Servicio de Cardiología, Hospital Universitario La Paz, IdiPAZ, Spain.
Hospital German Trias i Pujol, Badalona, Spain.
Catheter Cardiovasc Interv. 2024 May;103(6):1015-1022. doi: 10.1002/ccd.31032. Epub 2024 Apr 5.
Previous studies have documented a high rate of implantation success with the ACURATE neo2 valve, as well as a reduction in paravalvular leak (PVL) compared to its predecessor, the ACURATE neo. However, there are no studies that have reviewed and compared the long-term clinical and hemodynamic outcomes of these patients.
This study aimed to evaluate the results of the ACURATE neo transcatheter aortic valve in a real-world context, and to compare the results of the outcomes of both generations of this device (ACURATE neo and ACURATE neo2), with a specific focus on procedural success, safety, and long-term effectiveness.
A prospective study including all consecutive patients treated with the ACURATE neo device in seven hospitals was conducted (Clinical Trials Identification Number: NCT03846557). The primary endpoint consisted of a composite of adverse events, including mortality, aortic insufficiency, and other procedural complications. As the second-generation device (ACURATE neo2) replaced the ACURATE neo during the study period, hemodynamic and clinical results before admission, at 30 days, and at 1 year of follow-up were compared between the two generations.
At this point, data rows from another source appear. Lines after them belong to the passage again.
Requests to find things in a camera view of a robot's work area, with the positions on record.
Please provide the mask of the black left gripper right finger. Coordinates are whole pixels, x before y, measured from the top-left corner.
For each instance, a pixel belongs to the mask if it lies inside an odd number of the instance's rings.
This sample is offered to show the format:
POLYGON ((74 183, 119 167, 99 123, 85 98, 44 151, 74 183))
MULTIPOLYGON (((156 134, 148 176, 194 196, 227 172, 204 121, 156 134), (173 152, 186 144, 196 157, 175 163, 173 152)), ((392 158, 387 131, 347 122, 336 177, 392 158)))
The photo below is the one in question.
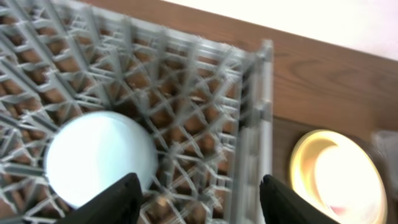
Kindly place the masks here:
POLYGON ((267 224, 338 224, 272 175, 265 175, 259 188, 267 224))

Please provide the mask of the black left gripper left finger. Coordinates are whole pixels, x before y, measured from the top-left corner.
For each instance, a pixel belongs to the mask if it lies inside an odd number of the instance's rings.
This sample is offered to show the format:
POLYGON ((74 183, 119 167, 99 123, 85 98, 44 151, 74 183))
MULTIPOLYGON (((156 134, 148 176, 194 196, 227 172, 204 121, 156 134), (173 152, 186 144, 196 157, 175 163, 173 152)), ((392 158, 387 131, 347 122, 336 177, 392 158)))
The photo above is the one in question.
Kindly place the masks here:
POLYGON ((128 173, 56 224, 136 224, 143 200, 135 173, 128 173))

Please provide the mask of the blue bowl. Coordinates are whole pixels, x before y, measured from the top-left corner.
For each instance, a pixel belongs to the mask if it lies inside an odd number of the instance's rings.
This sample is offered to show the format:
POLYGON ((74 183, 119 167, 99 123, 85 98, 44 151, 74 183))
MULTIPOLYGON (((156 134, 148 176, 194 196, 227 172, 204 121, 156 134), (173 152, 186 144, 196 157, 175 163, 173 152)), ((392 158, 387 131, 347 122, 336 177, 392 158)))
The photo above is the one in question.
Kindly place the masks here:
POLYGON ((131 172, 147 190, 157 168, 148 131, 113 111, 72 119, 57 131, 44 156, 51 188, 72 208, 82 207, 131 172))

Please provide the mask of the yellow plate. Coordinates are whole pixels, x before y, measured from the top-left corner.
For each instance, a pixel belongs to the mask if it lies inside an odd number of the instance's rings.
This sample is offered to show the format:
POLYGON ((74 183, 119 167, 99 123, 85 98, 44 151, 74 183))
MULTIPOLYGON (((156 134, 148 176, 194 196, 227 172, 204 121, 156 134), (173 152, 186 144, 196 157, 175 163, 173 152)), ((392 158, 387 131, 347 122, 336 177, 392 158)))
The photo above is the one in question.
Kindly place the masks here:
POLYGON ((300 138, 295 145, 290 159, 290 182, 292 188, 303 199, 314 206, 316 209, 333 219, 338 223, 342 223, 338 217, 332 213, 326 205, 321 201, 315 185, 315 163, 320 153, 330 147, 338 146, 344 149, 354 149, 360 152, 371 165, 372 170, 376 173, 379 186, 381 188, 381 201, 378 206, 377 220, 370 224, 387 222, 387 197, 386 190, 381 176, 376 169, 371 158, 357 143, 349 137, 340 133, 319 129, 311 131, 300 138))

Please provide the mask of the white bowl with rice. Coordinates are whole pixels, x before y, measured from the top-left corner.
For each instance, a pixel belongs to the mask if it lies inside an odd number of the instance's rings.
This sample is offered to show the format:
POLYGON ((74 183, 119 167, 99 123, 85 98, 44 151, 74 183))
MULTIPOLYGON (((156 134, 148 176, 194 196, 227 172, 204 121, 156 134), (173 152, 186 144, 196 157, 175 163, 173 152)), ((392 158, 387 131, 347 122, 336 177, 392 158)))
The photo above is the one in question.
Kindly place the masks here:
POLYGON ((324 149, 315 163, 315 185, 321 201, 342 223, 377 220, 381 188, 360 152, 338 146, 324 149))

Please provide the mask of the brown serving tray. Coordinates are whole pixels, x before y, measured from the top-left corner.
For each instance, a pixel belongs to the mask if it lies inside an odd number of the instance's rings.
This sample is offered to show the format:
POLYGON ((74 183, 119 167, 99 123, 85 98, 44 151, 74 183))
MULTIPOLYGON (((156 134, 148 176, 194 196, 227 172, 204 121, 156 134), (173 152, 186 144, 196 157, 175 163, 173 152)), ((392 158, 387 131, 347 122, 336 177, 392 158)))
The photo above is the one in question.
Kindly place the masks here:
MULTIPOLYGON (((318 130, 321 127, 298 123, 288 119, 273 119, 273 140, 272 140, 272 175, 281 182, 290 185, 290 158, 294 146, 299 139, 310 131, 318 130)), ((394 196, 386 159, 381 151, 371 142, 352 134, 347 136, 364 149, 376 166, 387 196, 387 222, 397 224, 397 198, 394 196)))

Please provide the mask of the clear plastic bin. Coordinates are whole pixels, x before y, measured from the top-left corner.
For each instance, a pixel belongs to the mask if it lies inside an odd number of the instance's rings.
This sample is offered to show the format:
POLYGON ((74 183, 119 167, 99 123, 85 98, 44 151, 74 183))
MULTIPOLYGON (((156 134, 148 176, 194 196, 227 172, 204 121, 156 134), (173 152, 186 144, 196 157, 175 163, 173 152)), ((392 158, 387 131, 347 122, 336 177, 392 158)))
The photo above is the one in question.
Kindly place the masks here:
POLYGON ((376 131, 373 134, 372 142, 384 158, 392 194, 397 198, 397 131, 376 131))

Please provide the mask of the grey plastic dish rack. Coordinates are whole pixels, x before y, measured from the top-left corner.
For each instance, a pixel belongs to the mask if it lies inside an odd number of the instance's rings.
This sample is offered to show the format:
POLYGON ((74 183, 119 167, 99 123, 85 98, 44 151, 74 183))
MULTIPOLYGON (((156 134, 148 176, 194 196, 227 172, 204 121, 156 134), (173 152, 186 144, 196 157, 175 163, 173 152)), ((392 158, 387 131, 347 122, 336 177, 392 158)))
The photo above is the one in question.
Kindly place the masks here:
POLYGON ((140 223, 263 223, 272 56, 269 40, 247 52, 80 1, 2 1, 1 222, 71 212, 45 152, 73 118, 110 110, 156 145, 140 223))
A total of 296 patients underwent transcatheter aortic valve implantation with the ACURATE device, with 178 patients receiving the ACURATE neo and 118 patients receiving the ACURATE neo2. In the overall population, the absence of device success occurred in 14.5%. The primary reason for the absence of device success was the presence of para-valvular regurgitation ≥ 2. There were no instances of coronary occlusions, valve embolization, annulus rupture, or procedural deaths. ACURATE neo2 was associated with a significantly higher device success rate (91.7% vs. 82%, p = 0.04), primarily due to a significantly lower rate of para-valvular regurgitation, which remained significant at 1 year.
The use of ACURATE neo and neo2 transcatheter aortic valves is associated with satisfactory clinical results and an extremely low rate of complications. The ACURATE neo2 enables a significantly higher device success rate, primarily attributed to a significant reduction in the rate of PVL.
先前的研究已经证明,ACURATE neo2 瓣膜的植入成功率很高,与前代瓣膜 ACURATE neo 相比,瓣周漏(PVL)的发生率也有所降低。然而,目前尚无研究对这些患者的长期临床和血液动力学结果进行回顾和比较。
本研究旨在评估 ACURATE neo 经导管主动脉瓣在真实环境中的结果,并比较两代该器械(ACURATE neo 和 ACURATE neo2)的结果,重点关注手术成功率、安全性和长期效果。
进行了一项包括在七家医院接受 ACURATE neo 装置治疗的所有连续患者的前瞻性研究(临床试验识别号:NCT03846557)。主要终点由包括死亡率、主动脉瓣关闭不全和其他手术并发症的不良事件组成。由于第二代器械(ACURATE neo2)在研究期间取代了 ACURATE neo,因此比较了两代器械在入院前、术后 30 天和 1 年随访时的血液动力学和临床结果。
共有 296 例患者接受了 ACURATE 装置的经导管主动脉瓣植入术,其中 178 例患者接受了 ACURATE neo,118 例患者接受了 ACURATE neo2。在总体人群中,器械成功率缺失率为 14.5%。器械成功率缺失的主要原因是存在≥2 级的瓣周漏。没有发生冠状动脉闭塞、瓣膜栓塞、瓣环破裂或手术死亡。ACURATE neo2 与更高的器械成功率相关(91.7% vs. 82%,p=0.04),主要是由于瓣周漏的发生率显著降低,这一结果在 1 年时仍然显著。
使用 ACURATE neo 和 neo2 经导管主动脉瓣可获得满意的临床结果和极低的并发症发生率。ACURATE neo2 可显著提高器械成功率,主要归因于瓣周漏发生率的显著降低。